» EXTRACTED INFORMATION:
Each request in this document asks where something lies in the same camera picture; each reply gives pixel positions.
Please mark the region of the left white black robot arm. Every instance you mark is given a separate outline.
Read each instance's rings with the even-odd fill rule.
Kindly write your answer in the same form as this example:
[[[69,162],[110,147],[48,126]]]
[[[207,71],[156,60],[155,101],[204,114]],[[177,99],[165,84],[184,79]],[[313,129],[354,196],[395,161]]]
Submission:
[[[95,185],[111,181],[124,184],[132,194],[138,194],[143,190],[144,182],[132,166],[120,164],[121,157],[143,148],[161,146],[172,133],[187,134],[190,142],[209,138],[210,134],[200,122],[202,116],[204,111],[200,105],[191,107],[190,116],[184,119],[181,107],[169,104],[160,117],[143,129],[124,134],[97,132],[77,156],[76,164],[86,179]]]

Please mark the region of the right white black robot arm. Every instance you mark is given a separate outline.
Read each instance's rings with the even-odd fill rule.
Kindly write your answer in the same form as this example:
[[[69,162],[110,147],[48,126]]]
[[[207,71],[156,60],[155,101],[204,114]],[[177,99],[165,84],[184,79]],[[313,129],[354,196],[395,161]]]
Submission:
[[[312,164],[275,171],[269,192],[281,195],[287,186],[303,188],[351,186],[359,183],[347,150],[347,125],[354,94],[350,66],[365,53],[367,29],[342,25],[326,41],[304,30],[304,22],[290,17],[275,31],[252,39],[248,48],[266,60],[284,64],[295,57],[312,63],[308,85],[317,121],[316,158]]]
--
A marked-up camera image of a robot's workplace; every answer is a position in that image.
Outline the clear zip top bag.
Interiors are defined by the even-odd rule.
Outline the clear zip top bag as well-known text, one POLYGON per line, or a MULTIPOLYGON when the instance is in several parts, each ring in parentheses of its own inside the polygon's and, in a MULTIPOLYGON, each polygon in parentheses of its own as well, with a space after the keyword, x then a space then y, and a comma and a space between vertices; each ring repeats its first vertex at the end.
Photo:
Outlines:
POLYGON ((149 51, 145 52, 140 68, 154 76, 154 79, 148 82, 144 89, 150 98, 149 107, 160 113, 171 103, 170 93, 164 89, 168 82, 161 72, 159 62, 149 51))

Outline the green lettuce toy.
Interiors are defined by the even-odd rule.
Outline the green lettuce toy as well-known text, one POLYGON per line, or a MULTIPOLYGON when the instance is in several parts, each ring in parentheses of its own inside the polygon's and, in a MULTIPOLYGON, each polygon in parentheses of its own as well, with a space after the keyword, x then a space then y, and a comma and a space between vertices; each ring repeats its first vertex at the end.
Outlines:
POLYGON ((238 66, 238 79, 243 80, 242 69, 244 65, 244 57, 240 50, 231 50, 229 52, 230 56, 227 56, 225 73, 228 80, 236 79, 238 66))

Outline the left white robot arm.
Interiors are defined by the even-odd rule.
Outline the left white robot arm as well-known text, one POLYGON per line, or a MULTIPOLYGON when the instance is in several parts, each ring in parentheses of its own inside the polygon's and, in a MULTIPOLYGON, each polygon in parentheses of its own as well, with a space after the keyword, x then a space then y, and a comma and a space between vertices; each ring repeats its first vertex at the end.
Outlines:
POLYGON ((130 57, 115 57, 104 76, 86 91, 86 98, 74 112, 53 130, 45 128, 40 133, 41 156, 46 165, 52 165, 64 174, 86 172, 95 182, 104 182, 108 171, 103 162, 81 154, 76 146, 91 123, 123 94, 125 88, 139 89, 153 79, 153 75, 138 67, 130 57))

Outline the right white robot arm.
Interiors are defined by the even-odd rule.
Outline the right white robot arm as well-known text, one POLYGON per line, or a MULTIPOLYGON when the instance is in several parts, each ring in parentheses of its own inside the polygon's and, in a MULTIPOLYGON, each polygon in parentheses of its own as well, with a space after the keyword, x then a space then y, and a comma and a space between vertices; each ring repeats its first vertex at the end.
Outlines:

» ACTIVITY:
For this exercise, return every line from the data that holds the string "region".

» PROBLEM SOLUTION:
Please mark the region of the left white black robot arm. Every instance you mark is given a separate outline.
Please mark the region of the right white black robot arm. Every instance you mark is given a separate outline.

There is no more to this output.